╭─ Data shown

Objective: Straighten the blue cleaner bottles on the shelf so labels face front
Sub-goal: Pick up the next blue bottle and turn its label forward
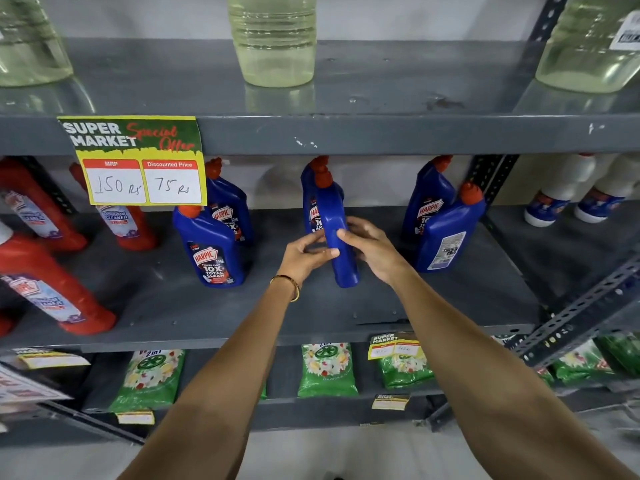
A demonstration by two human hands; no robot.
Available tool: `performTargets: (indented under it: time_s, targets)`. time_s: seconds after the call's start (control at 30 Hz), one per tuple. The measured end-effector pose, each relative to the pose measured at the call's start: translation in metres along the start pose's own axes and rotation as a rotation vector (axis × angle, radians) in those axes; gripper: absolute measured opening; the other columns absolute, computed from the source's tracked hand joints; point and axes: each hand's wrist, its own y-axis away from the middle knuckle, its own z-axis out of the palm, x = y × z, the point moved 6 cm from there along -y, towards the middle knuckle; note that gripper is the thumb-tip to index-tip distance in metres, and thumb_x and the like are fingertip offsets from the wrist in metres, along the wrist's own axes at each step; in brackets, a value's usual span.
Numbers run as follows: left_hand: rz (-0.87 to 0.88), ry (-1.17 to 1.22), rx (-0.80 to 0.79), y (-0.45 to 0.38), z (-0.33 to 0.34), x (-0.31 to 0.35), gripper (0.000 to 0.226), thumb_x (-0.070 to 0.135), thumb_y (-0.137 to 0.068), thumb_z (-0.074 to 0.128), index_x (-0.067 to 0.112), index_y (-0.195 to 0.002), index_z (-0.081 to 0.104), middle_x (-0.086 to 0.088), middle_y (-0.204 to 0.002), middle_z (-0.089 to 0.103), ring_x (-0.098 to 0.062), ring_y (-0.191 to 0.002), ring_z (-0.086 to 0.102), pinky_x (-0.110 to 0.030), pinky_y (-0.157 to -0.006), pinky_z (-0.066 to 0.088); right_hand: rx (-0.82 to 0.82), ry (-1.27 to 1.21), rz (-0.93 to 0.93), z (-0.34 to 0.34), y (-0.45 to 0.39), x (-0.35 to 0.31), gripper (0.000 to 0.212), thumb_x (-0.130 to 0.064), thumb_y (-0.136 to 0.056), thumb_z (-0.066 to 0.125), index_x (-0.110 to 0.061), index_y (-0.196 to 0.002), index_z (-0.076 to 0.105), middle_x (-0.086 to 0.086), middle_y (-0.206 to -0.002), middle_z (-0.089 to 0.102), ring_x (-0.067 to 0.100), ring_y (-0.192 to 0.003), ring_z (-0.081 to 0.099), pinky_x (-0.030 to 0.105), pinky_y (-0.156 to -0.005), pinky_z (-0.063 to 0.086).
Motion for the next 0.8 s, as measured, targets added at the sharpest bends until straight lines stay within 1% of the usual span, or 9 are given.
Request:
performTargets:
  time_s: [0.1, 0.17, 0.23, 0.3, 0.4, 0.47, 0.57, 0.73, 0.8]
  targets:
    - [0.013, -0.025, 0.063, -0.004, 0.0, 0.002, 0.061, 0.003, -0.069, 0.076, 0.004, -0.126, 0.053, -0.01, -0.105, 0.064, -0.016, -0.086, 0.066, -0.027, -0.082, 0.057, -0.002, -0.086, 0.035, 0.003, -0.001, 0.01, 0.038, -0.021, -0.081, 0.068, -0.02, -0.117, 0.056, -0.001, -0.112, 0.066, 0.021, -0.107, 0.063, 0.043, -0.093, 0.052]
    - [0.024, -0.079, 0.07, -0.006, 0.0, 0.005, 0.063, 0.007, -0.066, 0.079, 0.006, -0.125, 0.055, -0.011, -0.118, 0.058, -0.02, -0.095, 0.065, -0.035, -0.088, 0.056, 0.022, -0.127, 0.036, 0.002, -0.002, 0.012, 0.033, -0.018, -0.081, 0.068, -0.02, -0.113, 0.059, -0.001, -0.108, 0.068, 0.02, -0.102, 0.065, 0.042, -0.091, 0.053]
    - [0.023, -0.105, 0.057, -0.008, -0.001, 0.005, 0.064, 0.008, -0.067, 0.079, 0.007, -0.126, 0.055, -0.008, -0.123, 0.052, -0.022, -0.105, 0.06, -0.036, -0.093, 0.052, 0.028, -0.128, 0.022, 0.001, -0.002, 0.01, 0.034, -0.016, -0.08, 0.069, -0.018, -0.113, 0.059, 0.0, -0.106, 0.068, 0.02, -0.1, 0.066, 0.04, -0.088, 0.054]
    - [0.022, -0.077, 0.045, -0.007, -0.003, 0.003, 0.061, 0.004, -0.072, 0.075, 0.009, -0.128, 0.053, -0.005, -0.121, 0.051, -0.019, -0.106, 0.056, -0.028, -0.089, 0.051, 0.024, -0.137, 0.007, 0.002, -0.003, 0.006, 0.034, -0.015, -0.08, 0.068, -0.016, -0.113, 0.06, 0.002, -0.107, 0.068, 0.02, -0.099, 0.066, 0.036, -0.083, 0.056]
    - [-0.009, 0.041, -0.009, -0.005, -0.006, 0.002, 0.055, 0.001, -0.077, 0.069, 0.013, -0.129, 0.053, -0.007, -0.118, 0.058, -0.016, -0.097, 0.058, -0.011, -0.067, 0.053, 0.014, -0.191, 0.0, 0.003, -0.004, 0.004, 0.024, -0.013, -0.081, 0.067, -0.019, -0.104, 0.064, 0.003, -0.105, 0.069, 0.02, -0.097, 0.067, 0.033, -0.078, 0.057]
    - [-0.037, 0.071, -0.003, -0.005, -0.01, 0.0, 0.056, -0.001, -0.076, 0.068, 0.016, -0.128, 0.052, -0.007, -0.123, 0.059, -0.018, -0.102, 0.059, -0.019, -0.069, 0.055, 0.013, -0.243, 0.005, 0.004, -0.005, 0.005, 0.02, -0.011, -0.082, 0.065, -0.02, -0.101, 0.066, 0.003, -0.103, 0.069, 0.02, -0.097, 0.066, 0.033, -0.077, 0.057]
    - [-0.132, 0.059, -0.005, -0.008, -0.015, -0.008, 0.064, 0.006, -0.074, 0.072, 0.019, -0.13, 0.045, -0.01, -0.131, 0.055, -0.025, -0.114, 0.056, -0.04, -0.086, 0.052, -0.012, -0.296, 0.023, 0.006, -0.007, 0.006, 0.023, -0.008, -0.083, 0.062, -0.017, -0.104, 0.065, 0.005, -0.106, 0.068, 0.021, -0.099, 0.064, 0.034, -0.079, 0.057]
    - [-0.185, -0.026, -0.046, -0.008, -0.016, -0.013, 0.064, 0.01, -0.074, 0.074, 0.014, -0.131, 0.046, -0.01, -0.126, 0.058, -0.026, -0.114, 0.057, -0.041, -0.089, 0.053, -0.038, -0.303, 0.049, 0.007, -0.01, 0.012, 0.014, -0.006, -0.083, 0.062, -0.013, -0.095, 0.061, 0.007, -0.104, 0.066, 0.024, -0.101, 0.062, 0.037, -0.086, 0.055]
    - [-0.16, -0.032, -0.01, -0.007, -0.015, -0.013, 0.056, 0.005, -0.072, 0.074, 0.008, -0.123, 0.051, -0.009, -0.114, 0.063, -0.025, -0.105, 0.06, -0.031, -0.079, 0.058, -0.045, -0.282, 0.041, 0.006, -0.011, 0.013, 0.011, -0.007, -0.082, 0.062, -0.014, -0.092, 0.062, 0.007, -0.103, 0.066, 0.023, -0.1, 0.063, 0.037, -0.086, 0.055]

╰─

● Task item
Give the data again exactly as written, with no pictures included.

● Answer for this exercise
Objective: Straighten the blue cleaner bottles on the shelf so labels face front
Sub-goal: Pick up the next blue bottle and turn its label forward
A demonstration by two human hands; no robot.
Available tool: `performTargets: (indented under it: time_s, targets)`. time_s: seconds after the call's start (control at 30 Hz), one per tuple. The measured end-effector pose, each relative to the pose measured at the call's start: translation in metres along the start pose's own axes and rotation as a rotation vector (axis × angle, radians) in those axes; gripper: absolute measured opening; the other columns absolute, computed from the source's tracked hand joints; point and axes: each hand's wrist, its own y-axis away from the middle knuckle, its own z-axis out of the palm, x = y × z, the point moved 6 cm from there along -y, towards the middle knuckle; note that gripper is the thumb-tip to index-tip distance in metres, and thumb_x and the like are fingertip offsets from the wrist in metres, along the wrist's own axes at each step; in brackets, a value's usual span.
Numbers run as follows: left_hand: rz (-0.87 to 0.88), ry (-1.17 to 1.22), rx (-0.80 to 0.79), y (-0.45 to 0.38), z (-0.33 to 0.34), x (-0.31 to 0.35), gripper (0.000 to 0.226), thumb_x (-0.070 to 0.135), thumb_y (-0.137 to 0.068), thumb_z (-0.074 to 0.128), index_x (-0.067 to 0.112), index_y (-0.195 to 0.002), index_z (-0.081 to 0.104), middle_x (-0.086 to 0.088), middle_y (-0.204 to 0.002), middle_z (-0.089 to 0.103), ring_x (-0.098 to 0.062), ring_y (-0.191 to 0.002), ring_z (-0.086 to 0.102), pinky_x (-0.110 to 0.030), pinky_y (-0.157 to -0.006), pinky_z (-0.066 to 0.088); right_hand: rx (-0.82 to 0.82), ry (-1.27 to 1.21), rz (-0.93 to 0.93), z (-0.34 to 0.34), y (-0.45 to 0.39), x (-0.35 to 0.31), gripper (0.000 to 0.212), thumb_x (-0.130 to 0.064), thumb_y (-0.136 to 0.056), thumb_z (-0.066 to 0.125), index_x (-0.110 to 0.061), index_y (-0.196 to 0.002), index_z (-0.076 to 0.105), middle_x (-0.086 to 0.086), middle_y (-0.206 to -0.002), middle_z (-0.089 to 0.102), ring_x (-0.067 to 0.100), ring_y (-0.192 to 0.003), ring_z (-0.081 to 0.099), pinky_x (-0.030 to 0.105), pinky_y (-0.156 to -0.005), pinky_z (-0.063 to 0.086).
Motion for the next 0.8 s, as measured, targets added at the sharpest bends until straight lines stay within 1% of the usual span, or 9 are given.
Request:
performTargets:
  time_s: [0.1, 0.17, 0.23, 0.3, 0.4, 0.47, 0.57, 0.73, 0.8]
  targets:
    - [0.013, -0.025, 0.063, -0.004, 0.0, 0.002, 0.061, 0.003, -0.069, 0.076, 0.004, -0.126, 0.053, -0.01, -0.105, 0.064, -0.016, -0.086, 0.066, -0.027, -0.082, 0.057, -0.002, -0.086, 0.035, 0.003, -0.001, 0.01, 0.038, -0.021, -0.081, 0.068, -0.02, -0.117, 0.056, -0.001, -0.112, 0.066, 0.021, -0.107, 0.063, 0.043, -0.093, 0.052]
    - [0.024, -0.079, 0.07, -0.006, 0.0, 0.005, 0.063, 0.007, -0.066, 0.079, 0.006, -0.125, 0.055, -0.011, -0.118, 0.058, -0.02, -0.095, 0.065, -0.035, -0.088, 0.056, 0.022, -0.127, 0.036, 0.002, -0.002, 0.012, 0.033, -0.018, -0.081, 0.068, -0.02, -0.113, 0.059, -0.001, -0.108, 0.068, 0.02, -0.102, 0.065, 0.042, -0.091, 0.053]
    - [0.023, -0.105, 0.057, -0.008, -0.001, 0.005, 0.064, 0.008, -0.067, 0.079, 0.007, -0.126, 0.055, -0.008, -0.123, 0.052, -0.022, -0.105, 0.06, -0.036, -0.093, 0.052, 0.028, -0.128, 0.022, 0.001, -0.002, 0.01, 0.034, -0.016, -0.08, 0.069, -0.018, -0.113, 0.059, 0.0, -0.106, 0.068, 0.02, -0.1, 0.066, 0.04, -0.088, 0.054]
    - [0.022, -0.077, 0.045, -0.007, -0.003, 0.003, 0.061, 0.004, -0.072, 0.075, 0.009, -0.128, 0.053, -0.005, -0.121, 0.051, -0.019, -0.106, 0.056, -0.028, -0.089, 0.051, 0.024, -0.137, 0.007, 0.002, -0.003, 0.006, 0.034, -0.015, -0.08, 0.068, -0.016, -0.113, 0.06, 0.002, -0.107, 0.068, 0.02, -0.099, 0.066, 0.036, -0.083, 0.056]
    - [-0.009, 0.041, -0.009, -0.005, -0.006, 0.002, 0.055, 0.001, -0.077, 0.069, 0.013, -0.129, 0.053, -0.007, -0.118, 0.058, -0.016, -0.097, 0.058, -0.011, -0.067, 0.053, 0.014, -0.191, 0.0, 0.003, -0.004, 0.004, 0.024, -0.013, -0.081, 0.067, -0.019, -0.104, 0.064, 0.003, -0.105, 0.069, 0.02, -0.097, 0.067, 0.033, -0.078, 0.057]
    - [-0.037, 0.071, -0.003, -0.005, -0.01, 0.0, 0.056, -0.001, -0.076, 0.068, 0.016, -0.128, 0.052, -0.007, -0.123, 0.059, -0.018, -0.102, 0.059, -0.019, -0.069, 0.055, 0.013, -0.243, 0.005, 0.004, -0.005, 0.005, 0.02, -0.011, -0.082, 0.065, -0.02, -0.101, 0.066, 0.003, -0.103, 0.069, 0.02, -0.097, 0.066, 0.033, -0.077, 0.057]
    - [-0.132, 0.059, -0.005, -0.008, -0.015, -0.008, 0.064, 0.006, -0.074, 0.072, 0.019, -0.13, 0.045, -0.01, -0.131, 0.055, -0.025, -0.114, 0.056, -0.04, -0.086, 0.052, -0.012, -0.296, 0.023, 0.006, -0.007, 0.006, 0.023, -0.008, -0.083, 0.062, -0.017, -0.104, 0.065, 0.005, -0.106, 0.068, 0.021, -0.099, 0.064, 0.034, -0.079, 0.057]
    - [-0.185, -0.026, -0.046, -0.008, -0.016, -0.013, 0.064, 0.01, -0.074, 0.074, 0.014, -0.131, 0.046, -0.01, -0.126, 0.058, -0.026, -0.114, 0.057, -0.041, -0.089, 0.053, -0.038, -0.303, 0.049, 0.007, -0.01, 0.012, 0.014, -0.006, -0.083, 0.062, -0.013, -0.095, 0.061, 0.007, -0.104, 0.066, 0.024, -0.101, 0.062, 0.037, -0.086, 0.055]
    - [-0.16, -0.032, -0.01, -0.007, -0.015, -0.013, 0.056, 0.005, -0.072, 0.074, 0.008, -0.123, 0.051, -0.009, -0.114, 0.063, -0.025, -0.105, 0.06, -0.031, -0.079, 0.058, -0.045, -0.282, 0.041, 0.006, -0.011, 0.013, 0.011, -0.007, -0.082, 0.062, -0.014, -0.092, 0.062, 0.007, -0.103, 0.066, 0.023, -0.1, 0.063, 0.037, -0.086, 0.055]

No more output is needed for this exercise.